17 Ocak 2015

16.01.2015 Cuma

Sabah sekizde uyandığımızda evin içi güneş dolmuştu. Pencereden bakınca önümüzdeki gökdelenlerin kenarlarından nehri görebildim. Akşam karanlığında anlamamışım meğerse Brisbane Nehrine paralel üçüncü gökdelenmişiz. Bizim apartman 74 katlı, önümüzdekiler yaklaşık 50 katlı. Biz 24. katta oturduğumuzdan manzaramız çok az, yine de aradan nehri ve de köprüyü görmek hoş oluyor. Yatak odası penceremiz ise doğuya bakıyor ve şehri görüyor. O tarafta gökdelen olmadığından önümüz daha açık.
Evimiz çok şirin.
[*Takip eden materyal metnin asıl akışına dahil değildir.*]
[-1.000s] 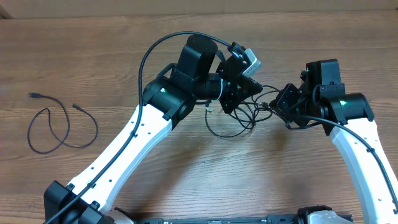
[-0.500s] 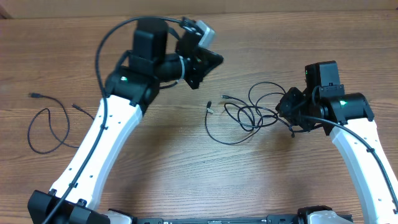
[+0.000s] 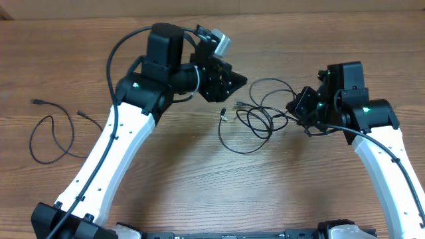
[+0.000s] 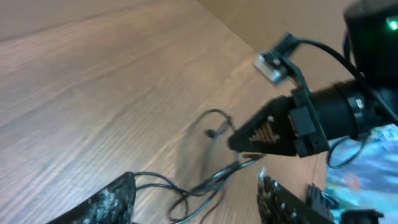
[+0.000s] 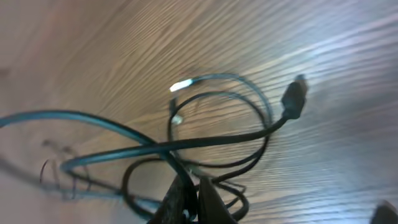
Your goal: Untangle cables
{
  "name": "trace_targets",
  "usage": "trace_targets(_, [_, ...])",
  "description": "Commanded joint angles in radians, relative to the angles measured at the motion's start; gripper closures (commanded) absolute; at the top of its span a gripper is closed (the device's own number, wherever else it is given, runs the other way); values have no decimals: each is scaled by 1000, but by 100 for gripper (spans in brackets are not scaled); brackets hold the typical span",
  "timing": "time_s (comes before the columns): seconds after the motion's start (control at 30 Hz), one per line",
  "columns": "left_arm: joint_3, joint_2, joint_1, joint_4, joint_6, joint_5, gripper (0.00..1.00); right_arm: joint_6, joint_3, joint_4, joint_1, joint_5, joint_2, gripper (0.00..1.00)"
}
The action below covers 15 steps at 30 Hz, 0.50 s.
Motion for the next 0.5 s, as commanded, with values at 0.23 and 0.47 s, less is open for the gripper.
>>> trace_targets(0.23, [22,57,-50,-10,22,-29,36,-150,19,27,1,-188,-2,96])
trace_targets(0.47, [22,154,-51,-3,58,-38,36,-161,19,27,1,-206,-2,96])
Yatak odası, salon ve açık mutfaktan oluşuyor. Planı çok güzel, birkaç tane gömme dolabı var, hatta birinin içine çamaşır ve kurutma makinesi saklanmış.
Evi keşfedip, bavulları açıp, kahvaltı yaptıktan sonra dışarı çıktığımızda bir anda sıcaktan çarpıldık. Sıfır dereceli kış mevsiminden 36 dereceli nemli bir yaz mevsimine geçmek pek kolay olmayacak sanırım.
Yürüyerek üniversiteye gidip hem de etrafı keşfetmeye karar verdik. Aslında yol 15 dakika ama terlememek için yavaş yürüdüğümüzden daha uzun sürdü. Botanik Bahçesinin kenarında geniş bir arazi üstünde kurulmuş QUT(Queensland University of Technology). Çok modern binalar, Botanik bahçesini kıskanmışçasına bakımlı bahçeler ve kenarından geçen nehirle güzel bir kampus. (Yerleşke, külliye – hangisini beğenirseniz)

Süleyman’ın işi bitince okul sınırları içinde kalan “Old Government House”u gezdik. 1859 yılında İngiltere Kraliçesi Viktoria bu bölgede “Queensland” isimli yeni bir koloni kurulmasına karar verir ve Sir George Ferguson Bowen’ı buraya Vali olarak atar.  Haritada da göreceğiniz gibi Avustralya’nın kuzeybatı bölgesi hâlâ bu isimle adlandırılmaktadır.



1862 yılında tamamlanan bu bina Valinin konutu ve çalışma ofisi olarak kullanılmış. Geçtiğimiz yıllarda yenilenen bina müze olarak kullanılmakta.



Farklı yollar deneyerek eve döndüğümüzde saat beş olmuştu. Biraz dinlenip spor salonuna indik. Yorgunluğumuzu havuzda attıktan sonra eve çıkıp giyindik. Nehir boyunca evlerin önünden giden geniş bir yürüme yolundan yürüyerek kıyı boyunca sıralanmış lokantaların hangisinde yiyeceğimize karar vermeye çalışırken gördüğümüz manzarada çok hoşumuza gitti. Sanırım içinden su geçen şehirler hep bana güzel geliyor.



Sonunda “Cha Cha Char”da birer biftek yiyip, Cuma akşamı partileri için şık giyinmiş gençlerin arasından yürüyerek eve döndük.

İlk gün için oldukça çok şey yapmışız, sanırım bu sefer “jetlag” problemimiz olmayacak.